Output the data verbatim, with nothing added or dropped.
Content starts
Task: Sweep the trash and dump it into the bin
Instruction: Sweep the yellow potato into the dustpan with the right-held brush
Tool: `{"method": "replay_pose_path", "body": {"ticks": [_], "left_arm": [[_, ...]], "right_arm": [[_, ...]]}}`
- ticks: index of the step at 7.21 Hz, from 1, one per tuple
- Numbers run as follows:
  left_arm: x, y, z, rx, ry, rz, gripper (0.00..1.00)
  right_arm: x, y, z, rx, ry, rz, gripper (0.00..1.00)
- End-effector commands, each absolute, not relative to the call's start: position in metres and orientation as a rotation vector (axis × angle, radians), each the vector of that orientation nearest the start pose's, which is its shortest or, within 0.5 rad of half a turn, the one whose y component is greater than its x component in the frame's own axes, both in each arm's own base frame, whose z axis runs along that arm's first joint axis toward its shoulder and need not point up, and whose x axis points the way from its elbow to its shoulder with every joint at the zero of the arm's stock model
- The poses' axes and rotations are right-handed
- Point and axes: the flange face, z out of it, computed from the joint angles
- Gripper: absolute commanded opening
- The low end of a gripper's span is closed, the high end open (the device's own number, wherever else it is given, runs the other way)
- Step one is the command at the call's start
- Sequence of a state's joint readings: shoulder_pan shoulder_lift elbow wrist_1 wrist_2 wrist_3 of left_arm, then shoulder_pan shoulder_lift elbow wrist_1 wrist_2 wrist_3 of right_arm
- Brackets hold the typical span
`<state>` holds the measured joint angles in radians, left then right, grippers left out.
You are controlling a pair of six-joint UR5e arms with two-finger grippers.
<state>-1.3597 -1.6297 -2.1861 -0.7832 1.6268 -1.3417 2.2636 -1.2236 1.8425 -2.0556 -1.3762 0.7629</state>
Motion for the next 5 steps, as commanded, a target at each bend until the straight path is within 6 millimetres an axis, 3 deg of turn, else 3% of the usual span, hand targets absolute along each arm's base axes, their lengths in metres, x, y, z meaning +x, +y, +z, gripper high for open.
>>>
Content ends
▶ **Solution**:
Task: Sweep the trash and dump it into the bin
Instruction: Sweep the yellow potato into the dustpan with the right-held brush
Tool: `{"method": "replay_pose_path", "body": {"ticks": [_], "left_arm": [[_, ...]], "right_arm": [[_, ...]]}}`
- ticks: index of the step at 7.21 Hz, from 1, one per tuple
- Numbers run as follows:
  left_arm: x, y, z, rx, ry, rz, gripper (0.00..1.00)
  right_arm: x, y, z, rx, ry, rz, gripper (0.00..1.00)
- End-effector commands, each absolute, not relative to the call's start: position in metres and orientation as a rotation vector (axis × angle, radians), each the vector of that orientation nearest the start pose's, which is its shortest or, within 0.5 rad of half a turn, the one whose y component is greater than its x component in the frame's own axes, both in each arm's own base frame, whose z axis runs along that arm's first joint axis toward its shoulder and need not point up, and whose x axis points the way from its elbow to its shoulder with every joint at the zero of the arm's stock model
- The poses' axes and rotations are right-handed
- Point and axes: the flange face, z out of it, computed from the joint angles
- Gripper: absolute commanded opening
- The low end of a gripper's span is closed, the high end open (the device's own number, wherever else it is given, runs the other way)
- Step one is the command at the call's start
- Sequence of a state's joint readings: shoulder_pan shoulder_lift elbow wrist_1 wrist_2 wrist_3 of left_arm, then shoulder_pan shoulder_lift elbow wrist_1 wrist_2 wrist_3 of right_arm
- Brackets hold the typical span
`<state>` holds the measured joint angles in radians, left then right, grippers left out.
You are controlling a pair of six-joint UR5e arms with two-finger grippers.
<state>-1.3597 -1.6297 -2.1861 -0.7832 1.6268 -1.3417 2.2636 -1.2236 1.8425 -2.0556 -1.3762 0.7629</state>
Motion for the next 5 steps, as commanded, a target at each bend until the straight path is within 6 millimetres an axis, 3 deg of turn, else 3% of the usual span, hand targets absolute along each arm's base axes, their lengths in metres, x, y, z meaning +x, +y, +z, gripper high for open.
>>>

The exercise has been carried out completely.